### [TASK DIRECTIONS]
A line-by-line copy of the material below is required.

### [DATASET CONTENT]
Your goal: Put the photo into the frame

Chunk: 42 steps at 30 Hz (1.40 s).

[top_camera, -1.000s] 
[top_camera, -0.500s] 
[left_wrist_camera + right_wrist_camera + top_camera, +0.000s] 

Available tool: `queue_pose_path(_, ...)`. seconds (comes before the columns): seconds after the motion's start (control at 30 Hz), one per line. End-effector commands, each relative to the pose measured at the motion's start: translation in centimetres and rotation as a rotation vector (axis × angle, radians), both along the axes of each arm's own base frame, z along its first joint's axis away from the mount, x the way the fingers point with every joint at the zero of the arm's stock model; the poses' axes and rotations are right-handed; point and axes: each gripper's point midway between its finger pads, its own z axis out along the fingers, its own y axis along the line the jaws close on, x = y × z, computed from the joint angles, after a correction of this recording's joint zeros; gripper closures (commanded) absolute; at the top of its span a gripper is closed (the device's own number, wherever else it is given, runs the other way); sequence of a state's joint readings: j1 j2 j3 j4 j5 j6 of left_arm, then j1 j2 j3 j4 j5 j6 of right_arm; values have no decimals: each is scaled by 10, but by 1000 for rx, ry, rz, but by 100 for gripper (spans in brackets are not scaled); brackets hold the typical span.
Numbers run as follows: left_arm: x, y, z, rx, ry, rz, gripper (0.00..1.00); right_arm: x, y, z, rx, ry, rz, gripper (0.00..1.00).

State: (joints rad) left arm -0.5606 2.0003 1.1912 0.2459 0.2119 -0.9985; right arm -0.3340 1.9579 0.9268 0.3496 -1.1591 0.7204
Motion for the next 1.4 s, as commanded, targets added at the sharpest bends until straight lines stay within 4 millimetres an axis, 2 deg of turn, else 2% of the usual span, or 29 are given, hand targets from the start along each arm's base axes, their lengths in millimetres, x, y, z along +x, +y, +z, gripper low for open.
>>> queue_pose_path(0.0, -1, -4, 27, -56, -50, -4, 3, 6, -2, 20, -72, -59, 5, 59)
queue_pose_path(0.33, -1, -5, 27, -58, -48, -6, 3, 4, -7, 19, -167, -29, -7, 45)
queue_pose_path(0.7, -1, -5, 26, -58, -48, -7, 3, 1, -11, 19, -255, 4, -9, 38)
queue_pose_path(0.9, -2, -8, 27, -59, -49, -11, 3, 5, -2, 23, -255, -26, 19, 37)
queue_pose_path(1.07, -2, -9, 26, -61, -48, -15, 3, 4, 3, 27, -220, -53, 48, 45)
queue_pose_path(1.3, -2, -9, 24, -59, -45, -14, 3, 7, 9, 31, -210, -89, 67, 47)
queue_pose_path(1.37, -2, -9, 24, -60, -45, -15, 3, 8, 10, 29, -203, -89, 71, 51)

### [YOUR RESPONSE]
Your goal: Put the photo into the frame

Chunk: 42 steps at 30 Hz (1.40 s).

[top_camera, -1.000s] 
[top_camera, -0.500s] 
[left_wrist_camera + right_wrist_camera + top_camera, +0.000s] 

Available tool: `queue_pose_path(_, ...)`. seconds (comes before the columns): seconds after the motion's start (control at 30 Hz), one per line. End-effector commands, each relative to the pose measured at the motion's start: translation in centimetres and rotation as a rotation vector (axis × angle, radians), both along the axes of each arm's own base frame, z along its first joint's axis away from the mount, x the way the fingers point with every joint at the zero of the arm's stock model; the poses' axes and rotations are right-handed; point and axes: each gripper's point midway between its finger pads, its own z axis out along the fingers, its own y axis along the line the jaws close on, x = y × z, computed from the joint angles, after a correction of this recording's joint zeros; gripper closures (commanded) absolute; at the top of its span a gripper is closed (the device's own number, wherever else it is given, runs the other way); sequence of a state's joint readings: j1 j2 j3 j4 j5 j6 of left_arm, then j1 j2 j3 j4 j5 j6 of right_arm; values have no decimals: each is scaled by 10, but by 1000 for rx, ry, rz, but by 100 for gripper (spans in brackets are not scaled); brackets hold the typical span.
Numbers run as follows: left_arm: x, y, z, rx, ry, rz, gripper (0.00..1.00); right_arm: x, y, z, rx, ry, rz, gripper (0.00..1.00).

State: (joints rad) left arm -0.5606 2.0003 1.1912 0.2459 0.2119 -0.9985; right arm -0.3340 1.9579 0.9268 0.3496 -1.1591 0.7204
Motion for the next 1.4 s, as commanded, targets added at the sharpest bends until straight lines stay within 4 millimetres an axis, 2 deg of turn, else 2% of the usual span, or 29 are given, hand targets from the start along each arm's base axes, their lengths in millimetres, x, y, z along +x, +y, +z, gripper low for open.
>>> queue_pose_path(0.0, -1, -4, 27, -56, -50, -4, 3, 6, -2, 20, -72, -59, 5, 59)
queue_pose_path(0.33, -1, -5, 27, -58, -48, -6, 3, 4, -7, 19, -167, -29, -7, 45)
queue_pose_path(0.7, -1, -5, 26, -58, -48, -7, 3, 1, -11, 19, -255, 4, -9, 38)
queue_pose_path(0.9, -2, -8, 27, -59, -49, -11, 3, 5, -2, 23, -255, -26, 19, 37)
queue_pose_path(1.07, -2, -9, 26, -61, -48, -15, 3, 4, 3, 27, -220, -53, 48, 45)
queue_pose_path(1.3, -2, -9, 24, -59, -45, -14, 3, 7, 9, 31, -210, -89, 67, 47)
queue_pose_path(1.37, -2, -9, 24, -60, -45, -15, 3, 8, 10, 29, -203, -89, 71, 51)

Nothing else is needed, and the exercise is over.